What you need to do:
Output only the lines below that start at the line containing "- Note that" and end at the line containing "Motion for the", with both ends kept.

Start of Block

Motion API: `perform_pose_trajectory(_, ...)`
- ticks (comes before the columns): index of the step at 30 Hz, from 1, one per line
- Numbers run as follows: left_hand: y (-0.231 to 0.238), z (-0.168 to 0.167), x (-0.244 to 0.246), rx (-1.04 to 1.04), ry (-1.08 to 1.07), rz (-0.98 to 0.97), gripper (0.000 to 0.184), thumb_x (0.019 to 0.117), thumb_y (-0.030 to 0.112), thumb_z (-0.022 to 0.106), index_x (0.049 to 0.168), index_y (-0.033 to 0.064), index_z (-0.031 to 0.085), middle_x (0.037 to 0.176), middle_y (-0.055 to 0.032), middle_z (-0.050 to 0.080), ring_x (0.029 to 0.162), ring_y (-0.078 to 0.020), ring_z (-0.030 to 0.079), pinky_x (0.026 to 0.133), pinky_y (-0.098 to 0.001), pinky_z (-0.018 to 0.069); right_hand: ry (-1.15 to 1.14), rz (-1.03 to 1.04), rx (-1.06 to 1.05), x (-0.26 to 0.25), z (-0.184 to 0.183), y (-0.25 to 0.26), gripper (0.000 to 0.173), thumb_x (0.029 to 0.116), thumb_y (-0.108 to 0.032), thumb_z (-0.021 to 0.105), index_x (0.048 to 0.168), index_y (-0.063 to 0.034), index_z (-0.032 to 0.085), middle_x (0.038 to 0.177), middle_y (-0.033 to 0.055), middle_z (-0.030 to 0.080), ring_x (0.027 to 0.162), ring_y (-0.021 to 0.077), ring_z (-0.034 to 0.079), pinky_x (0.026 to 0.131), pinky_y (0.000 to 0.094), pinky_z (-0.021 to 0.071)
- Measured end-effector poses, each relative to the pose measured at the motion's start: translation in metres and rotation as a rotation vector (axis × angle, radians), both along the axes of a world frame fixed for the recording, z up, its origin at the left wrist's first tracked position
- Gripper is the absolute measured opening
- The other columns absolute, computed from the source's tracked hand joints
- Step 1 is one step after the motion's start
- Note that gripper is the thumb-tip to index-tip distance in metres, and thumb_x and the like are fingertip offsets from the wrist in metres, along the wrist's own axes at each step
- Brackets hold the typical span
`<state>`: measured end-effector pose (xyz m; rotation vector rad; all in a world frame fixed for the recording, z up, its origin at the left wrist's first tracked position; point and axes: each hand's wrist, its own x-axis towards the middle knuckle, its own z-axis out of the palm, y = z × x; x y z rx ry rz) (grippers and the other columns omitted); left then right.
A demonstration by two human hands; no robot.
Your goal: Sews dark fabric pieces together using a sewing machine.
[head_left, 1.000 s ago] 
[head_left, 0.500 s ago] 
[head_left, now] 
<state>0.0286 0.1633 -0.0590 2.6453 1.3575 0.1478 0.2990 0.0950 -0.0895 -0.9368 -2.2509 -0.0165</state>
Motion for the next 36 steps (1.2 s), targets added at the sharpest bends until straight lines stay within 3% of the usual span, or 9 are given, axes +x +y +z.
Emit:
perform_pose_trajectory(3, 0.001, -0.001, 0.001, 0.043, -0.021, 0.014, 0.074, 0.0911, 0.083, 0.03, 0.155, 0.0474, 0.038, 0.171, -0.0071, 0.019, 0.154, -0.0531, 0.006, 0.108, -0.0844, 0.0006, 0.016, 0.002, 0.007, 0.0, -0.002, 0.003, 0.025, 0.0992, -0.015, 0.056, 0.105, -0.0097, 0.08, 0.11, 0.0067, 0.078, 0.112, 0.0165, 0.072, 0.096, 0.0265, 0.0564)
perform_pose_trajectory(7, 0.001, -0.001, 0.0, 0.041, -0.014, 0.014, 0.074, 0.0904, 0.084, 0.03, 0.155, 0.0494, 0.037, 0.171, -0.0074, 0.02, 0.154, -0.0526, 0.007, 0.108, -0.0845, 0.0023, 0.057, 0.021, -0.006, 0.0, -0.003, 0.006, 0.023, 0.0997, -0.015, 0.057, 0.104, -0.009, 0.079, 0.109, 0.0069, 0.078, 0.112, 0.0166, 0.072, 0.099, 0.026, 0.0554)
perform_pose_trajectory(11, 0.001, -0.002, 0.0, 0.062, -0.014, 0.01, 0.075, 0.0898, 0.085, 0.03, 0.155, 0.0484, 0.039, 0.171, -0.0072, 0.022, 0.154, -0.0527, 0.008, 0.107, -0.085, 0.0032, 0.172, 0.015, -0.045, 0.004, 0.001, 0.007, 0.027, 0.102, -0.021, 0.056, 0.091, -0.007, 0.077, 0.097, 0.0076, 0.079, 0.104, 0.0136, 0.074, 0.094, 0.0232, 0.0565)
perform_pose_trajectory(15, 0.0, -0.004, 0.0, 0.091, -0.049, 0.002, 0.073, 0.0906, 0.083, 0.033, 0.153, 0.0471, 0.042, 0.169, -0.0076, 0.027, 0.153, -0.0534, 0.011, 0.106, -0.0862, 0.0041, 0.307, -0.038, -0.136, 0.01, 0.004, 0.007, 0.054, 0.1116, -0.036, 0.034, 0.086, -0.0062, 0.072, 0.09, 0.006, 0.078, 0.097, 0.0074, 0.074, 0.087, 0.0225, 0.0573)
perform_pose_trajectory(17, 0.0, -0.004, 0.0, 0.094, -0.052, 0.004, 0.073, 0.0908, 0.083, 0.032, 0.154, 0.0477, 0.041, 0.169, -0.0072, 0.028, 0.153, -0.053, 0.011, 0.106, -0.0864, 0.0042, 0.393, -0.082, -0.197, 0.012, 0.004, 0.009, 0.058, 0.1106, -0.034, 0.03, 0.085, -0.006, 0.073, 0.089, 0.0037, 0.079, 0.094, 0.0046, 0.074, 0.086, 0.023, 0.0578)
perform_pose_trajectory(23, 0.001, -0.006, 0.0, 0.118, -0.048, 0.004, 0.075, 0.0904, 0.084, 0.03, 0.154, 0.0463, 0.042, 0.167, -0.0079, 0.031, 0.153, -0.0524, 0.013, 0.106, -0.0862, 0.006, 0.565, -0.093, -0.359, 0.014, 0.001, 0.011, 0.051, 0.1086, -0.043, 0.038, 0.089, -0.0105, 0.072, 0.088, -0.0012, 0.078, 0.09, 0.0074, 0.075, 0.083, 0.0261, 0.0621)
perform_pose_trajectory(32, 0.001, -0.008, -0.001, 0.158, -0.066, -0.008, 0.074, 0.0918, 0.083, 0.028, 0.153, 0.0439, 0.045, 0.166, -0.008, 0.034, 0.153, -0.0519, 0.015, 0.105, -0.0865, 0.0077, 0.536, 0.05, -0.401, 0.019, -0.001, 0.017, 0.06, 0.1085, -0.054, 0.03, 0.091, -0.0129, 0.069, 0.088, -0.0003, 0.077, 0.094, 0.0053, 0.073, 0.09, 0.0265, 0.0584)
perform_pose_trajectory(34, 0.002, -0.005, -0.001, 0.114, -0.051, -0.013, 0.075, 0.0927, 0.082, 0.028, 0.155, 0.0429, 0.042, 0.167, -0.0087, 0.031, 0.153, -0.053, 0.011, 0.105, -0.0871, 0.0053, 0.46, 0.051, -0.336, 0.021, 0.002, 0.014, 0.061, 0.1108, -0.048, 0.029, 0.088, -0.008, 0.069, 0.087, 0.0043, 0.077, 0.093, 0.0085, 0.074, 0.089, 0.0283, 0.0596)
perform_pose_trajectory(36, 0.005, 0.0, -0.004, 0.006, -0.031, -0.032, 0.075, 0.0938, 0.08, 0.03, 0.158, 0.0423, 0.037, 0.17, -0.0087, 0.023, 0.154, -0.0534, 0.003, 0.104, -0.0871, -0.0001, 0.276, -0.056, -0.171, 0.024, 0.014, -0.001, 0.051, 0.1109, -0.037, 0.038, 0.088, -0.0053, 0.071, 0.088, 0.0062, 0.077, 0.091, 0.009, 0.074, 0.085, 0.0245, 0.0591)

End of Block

Solution below:
- Note that gripper is the thumb-tip to index-tip distance in metres, and thumb_x and the like are fingertip offsets from the wrist in metres, along the wrist's own axes at each step
- Brackets hold the typical span
`<state>`: measured end-effector pose (xyz m; rotation vector rad; all in a world frame fixed for the recording, z up, its origin at the left wrist's first tracked position; point and axes: each hand's wrist, its own x-axis towards the middle knuckle, its own z-axis out of the palm, y = z × x; x y z rx ry rz) (grippers and the other columns omitted); left then right.
A demonstration by two human hands; no robot.
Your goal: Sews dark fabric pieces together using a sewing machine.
[head_left, 1.000 s ago] 
[head_left, 0.500 s ago] 
[head_left, now] 
<state>0.0286 0.1633 -0.0590 2.6453 1.3575 0.1478 0.2990 0.0950 -0.0895 -0.9368 -2.2509 -0.0165</state>
Motion for the next 36 steps (1.2 s), targets added at the sharpest bends until straight lines stay within 3% of the usual span, or 9 are given, axes +x +y +z.

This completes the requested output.